Haggerty: Reports of Seidenberg's demise were greatly exaggerated

Haggerty: Reports of Seidenberg's demise were greatly exaggerated

Hindsight is always 20/20, of course, but it appears the Bruins made a mistake buying out veteran defenseman Dennis Seidenberg from the final couple of years of his contract. 

Seidenberg just finished up a wildly successful stint with host Team Germany at the IIHF World Championships, where he was named Directorate Best Defenseman (the tournament’s best defenseman) after leading all D-men with a goal and eight points. This came after Seidenberg, at age 35, posted 5 goals and 22 points in 73 games for the Islanders, with whom he signed after being cut loose by the B's, while averaging a shade under 20 minutes per game.  Seidenberg also had an excellent World Cup of Hockey tournament for Team Europe last summer (where he was teamed once again with Zdeno Chara), thus managing to play at a high level from September all the way through May.

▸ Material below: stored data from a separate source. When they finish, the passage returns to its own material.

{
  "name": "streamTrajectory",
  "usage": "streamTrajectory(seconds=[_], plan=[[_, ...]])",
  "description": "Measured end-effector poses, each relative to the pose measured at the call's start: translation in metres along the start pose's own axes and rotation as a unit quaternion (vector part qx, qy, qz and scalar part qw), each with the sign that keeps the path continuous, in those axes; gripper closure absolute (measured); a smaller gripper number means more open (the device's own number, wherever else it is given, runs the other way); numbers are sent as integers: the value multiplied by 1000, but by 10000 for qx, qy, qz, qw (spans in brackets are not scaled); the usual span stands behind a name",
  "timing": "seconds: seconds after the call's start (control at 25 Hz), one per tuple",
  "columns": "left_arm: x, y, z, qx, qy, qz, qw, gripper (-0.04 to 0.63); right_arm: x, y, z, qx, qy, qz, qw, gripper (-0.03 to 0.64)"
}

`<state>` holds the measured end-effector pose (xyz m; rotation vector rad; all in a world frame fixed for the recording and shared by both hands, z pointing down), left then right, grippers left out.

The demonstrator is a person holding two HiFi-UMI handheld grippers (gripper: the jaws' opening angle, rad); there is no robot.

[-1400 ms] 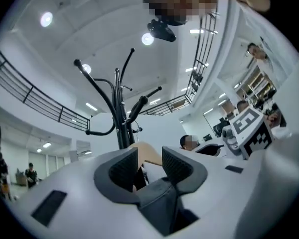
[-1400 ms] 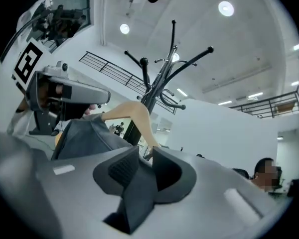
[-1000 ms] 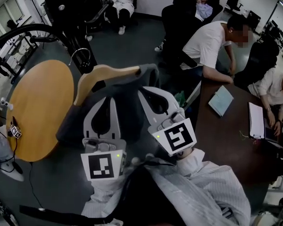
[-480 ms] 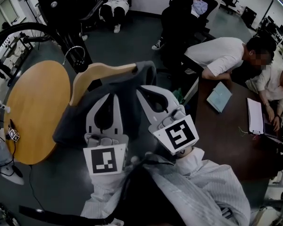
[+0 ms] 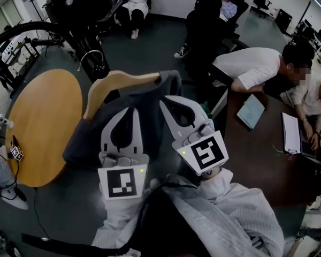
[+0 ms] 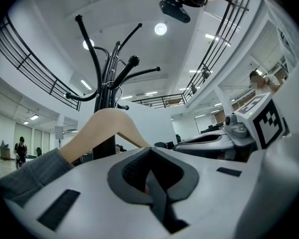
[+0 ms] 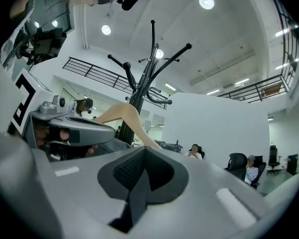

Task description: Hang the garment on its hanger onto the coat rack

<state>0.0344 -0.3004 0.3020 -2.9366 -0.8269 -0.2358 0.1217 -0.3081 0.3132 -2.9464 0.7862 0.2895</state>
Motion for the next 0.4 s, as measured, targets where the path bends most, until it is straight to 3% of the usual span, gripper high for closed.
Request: streamTrajectory(seconds=[0.4], plan=[[0,-4,-3,13,87,-75,9999,591,-7,0,-1,13,-136,28,9999,617]])
Point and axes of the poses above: the fingertips, and each gripper's own axes: y forward along the fingers, x to its right, z out of its top, the point moved 2 cm from there along -y, backward along the fingers, and after that the axes turned 3 degrees about -x, right-handed, at the moved point
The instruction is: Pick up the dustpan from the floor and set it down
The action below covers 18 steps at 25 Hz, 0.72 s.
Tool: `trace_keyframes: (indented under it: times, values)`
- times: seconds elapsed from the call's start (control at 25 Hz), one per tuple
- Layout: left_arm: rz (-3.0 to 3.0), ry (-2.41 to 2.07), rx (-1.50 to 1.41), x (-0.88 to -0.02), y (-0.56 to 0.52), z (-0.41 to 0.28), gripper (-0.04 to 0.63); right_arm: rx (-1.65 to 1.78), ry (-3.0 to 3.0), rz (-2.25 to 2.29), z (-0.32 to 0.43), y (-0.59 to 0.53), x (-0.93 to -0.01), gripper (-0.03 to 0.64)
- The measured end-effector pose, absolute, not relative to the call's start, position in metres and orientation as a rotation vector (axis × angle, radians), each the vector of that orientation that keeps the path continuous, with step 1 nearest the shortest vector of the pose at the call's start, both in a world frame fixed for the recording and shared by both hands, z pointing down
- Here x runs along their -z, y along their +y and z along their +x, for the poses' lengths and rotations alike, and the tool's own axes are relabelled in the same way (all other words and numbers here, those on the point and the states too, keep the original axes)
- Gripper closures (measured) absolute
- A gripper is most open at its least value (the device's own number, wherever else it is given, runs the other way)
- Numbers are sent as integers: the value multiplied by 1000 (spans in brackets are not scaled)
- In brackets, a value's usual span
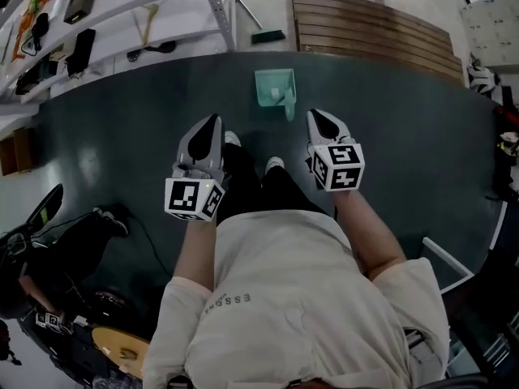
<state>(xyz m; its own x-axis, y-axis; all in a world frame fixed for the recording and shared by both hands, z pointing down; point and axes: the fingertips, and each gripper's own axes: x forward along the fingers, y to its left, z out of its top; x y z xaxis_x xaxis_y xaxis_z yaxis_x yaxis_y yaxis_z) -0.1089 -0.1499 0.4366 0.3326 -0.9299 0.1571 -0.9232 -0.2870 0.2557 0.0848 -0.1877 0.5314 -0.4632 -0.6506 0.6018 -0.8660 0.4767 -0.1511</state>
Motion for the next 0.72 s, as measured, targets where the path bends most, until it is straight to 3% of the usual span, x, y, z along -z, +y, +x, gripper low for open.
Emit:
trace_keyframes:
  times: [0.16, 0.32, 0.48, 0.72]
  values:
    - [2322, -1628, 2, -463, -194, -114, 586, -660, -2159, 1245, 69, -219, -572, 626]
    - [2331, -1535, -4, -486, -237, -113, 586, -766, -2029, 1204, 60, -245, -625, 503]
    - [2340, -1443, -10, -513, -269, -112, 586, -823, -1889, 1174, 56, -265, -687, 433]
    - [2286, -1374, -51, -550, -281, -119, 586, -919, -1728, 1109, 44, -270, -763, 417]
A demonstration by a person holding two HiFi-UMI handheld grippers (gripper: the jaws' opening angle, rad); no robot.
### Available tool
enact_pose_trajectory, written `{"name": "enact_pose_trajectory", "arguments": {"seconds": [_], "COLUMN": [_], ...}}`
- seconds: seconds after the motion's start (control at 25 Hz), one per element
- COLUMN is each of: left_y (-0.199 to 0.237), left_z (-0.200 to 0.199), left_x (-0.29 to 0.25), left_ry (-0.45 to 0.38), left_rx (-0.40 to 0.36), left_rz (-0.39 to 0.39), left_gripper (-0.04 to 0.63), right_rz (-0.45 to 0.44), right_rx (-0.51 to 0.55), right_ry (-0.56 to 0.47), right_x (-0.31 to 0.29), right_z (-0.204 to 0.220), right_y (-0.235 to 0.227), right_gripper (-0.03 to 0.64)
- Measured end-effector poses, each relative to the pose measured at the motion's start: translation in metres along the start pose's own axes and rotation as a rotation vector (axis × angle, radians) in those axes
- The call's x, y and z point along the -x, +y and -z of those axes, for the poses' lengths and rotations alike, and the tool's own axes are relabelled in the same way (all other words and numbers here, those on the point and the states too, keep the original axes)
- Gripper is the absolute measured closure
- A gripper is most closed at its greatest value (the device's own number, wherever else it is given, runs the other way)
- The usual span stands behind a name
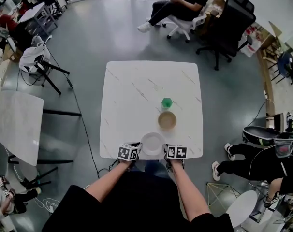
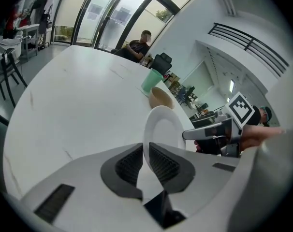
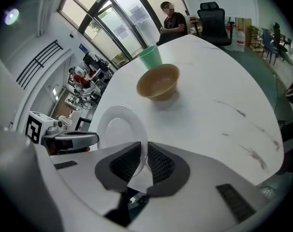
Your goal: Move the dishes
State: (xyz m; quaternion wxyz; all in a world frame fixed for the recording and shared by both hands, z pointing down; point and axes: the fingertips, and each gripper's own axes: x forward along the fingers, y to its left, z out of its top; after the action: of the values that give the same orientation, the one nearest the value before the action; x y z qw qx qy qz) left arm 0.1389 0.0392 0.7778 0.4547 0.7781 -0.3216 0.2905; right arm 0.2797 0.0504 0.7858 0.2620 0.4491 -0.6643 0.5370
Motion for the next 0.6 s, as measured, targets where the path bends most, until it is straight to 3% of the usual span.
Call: {"name": "enact_pose_trajectory", "arguments": {"seconds": [0.28, 0.6], "left_y": [-0.052, -0.06], "left_z": [-0.003, -0.006], "left_x": [-0.052, -0.083], "left_ry": [0.009, 0.013], "left_rx": [0.004, 0.01], "left_rz": [0.011, -0.075], "left_gripper": [0.543, 0.543], "right_rz": [0.019, 0.005], "right_rx": [-0.013, -0.004], "right_ry": [0.022, 0.088], "right_x": [0.025, 0.016], "right_z": [0.001, 0.006], "right_y": [-0.069, -0.101], "right_gripper": [0.558, 0.557]}}
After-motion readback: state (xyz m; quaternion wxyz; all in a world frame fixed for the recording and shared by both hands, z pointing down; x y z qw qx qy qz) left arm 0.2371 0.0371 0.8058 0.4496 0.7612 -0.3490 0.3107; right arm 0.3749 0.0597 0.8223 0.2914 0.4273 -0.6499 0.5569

A faction of Bruins fans thought he was on the serious decline after the 2015-16 season and, clearly, the Bruins agreed, opting to buy him out with two more years still left on a sizable contract extension. (They owe him $2.16 million next season and then will be charged $1.16 million on their salary cap over the next two seasons.) But the B's could have used a durable, defensive warrior like Seidenberg in the playoffs, when they lost three of their top four defensemen against the Ottawa Senators. A rejuvenated Seidenberg, able to play both the left and right side, would have been a better option than Colin Miller.

The Bruins made a conscious decision to hand things over to younger defensemen like Miller, Torey Krug, Brandon Carlo and Joe Morrow in cutting ties with Seidenberg. But they also perhaps miscalculated how much Seidenberg still had left in the tank after his best season in at least three years. 

“Well, at the time we felt like [Seidenberg's] game had really dropped off to where we thought he couldn’t contribute, and we wanted to see if some younger players could come in and help us out,” Bruins president Cam Neely said at the end-of-the-season press conference earlier this month. “I’ve got to say he played well this year for Long Island. But at the time we thought it was the right move. You can’t envision us having three of our top four D’s get hurt [in the playoffs]. We went through a lot of D’s in the postseason. You can’t predict that.”

Neely is referring to the decision made after Seidenberg’s second straight minus season in Boston, when back injuries and a major knee injury had seemed to slow him down a bit. It seemed the only way to properly evaluate some of their other, younger defenseman was to cut Seidenberg loose, but one has to wonder if the Bruins would have possibly done it had they known he was still capable of playing like he did this season for the Islanders. 

Either way, the buyout of Seidenberg is an extremely legitimate second guess of Bruins management in a year where they did a lot of things right.